Two Irish hit men, Ray (Farrell) and Ken (Gleeson), are holed up in the medieval city of Bruges in Belgium, sent there to await orders from their boss Harry (Fiennes) in London after their last job has gone wrong.   The volatile and twitchy Ray thinks Bruges is the pits, his older and more phlegmatic companion regards it as an opportunity to enjoy the beauties of the old city, dragging the reluctant younger man  with him through the streets and along the canals.  The Bruges tourist office must be delighted with the way their city looks on film, although perhaps not so keen on the way the story filmed there develops.  As Ray and Ken wait for Harry's call, we discover what is the job that has put them there, as they talk of morality, murder and memories and what is the real purpose of their trip. Along the way we meet a collection of colourfully drawn and original characters, including the perky wind up merchant hooker Chloé (Clémence Poésy) with whom Ray starts up a tentative relationship, their heavily pregnant landlady (Thekla Reuten), a dwarf film actor Jimmy (Jordan Prentice), who hates being called a midget and eventually Harry himself, for a long time just a voice on the phone until he decides to go to Bruges himself to sort things out first hand.  
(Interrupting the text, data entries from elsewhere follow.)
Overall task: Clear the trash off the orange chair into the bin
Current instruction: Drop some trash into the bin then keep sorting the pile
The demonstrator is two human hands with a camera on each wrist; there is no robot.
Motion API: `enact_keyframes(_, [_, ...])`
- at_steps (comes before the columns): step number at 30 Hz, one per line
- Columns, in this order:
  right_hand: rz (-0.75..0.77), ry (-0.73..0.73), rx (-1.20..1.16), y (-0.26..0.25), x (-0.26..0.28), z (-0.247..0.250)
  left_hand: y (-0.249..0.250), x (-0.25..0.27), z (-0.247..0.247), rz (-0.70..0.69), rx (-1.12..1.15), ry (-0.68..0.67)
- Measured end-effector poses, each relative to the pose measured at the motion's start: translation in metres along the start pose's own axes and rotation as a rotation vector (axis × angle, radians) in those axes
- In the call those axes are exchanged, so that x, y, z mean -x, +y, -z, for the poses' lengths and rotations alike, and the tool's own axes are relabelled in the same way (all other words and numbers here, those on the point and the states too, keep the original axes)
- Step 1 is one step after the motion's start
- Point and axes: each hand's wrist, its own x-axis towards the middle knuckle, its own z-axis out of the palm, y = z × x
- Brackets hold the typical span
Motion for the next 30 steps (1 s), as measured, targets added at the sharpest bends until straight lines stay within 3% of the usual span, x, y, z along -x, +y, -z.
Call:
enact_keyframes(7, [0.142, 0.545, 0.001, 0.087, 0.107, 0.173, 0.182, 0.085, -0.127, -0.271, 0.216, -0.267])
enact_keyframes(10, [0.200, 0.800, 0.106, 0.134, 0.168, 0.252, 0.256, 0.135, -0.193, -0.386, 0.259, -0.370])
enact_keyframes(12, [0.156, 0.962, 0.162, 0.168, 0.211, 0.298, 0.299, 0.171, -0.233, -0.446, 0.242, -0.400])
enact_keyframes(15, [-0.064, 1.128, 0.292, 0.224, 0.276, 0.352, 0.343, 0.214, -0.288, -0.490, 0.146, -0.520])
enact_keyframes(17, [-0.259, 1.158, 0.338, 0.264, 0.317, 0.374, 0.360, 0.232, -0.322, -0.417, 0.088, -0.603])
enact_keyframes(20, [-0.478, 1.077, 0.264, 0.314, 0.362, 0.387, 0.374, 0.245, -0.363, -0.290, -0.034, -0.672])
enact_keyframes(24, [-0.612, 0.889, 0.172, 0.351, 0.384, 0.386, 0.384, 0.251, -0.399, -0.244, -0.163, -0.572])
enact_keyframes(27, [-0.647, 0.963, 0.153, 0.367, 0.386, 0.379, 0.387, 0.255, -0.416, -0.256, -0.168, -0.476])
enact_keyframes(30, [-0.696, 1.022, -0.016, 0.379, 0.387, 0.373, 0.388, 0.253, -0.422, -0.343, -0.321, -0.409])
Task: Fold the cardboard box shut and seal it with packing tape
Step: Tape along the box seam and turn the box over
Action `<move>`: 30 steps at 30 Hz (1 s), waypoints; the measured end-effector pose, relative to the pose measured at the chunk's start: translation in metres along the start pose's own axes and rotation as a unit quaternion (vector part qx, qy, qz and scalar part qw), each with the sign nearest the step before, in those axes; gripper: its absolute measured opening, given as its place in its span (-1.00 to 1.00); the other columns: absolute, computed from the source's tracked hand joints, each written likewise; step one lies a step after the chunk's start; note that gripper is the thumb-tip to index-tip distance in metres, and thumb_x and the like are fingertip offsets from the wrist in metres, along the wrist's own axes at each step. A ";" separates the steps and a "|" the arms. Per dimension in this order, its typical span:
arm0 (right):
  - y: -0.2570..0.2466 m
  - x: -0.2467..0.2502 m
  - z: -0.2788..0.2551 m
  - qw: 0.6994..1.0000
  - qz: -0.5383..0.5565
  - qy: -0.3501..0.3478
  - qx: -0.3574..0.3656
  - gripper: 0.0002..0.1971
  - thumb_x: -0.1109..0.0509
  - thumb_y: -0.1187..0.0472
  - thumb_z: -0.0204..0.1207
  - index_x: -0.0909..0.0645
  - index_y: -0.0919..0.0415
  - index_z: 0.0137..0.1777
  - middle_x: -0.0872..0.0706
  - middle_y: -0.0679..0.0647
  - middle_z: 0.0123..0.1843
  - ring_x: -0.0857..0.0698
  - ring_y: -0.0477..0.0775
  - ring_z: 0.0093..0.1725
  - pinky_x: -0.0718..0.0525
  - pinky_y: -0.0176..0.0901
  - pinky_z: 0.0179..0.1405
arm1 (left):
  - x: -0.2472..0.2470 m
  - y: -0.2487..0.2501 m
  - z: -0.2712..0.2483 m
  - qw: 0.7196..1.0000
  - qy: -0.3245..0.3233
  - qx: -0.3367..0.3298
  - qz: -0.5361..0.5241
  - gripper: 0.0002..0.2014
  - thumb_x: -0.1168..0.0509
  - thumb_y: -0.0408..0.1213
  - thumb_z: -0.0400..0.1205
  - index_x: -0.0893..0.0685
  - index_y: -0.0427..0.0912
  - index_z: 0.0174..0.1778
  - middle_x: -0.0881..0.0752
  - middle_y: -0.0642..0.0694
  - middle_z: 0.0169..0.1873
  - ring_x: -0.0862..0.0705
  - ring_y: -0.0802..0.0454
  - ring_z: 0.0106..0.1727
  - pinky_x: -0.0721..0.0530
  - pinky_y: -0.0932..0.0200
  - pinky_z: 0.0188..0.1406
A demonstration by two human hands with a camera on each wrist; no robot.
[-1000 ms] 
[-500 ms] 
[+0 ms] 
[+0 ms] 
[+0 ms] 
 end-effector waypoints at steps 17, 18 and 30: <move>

Farrell and Gleeson, strongly contrasted in character, work well together inside their quirky surrogate father and son relationship, while Fiennes gives Harry a flat Cockney menace reminiscent of Ben Kingsley's villain in Sexy Beast.  The dialogue is simply brilliant  - heightened poetic prose with a blackly comic, mordant wit, which is inescapably Irish with occasional touches of Pinter's London voice in some of Harry's speeches.   As well as being liberally peppered with swear words, it is also cheerfully and refreshingly irreverent and politically incorrect with regard to things like gender, race, drugs and disability, as in one particularly funny, drug fuelled debate about race and politics amongst Jimmy, Ray and two hookers.  The story that unfolds is full of surprises, blatantly and unashamedly anti-American - though one of the most objectionable, apparently American characters turns out to be Canadian - increasingly and often startlingly violent with red becoming the dominant on screen colour and ultimately moving.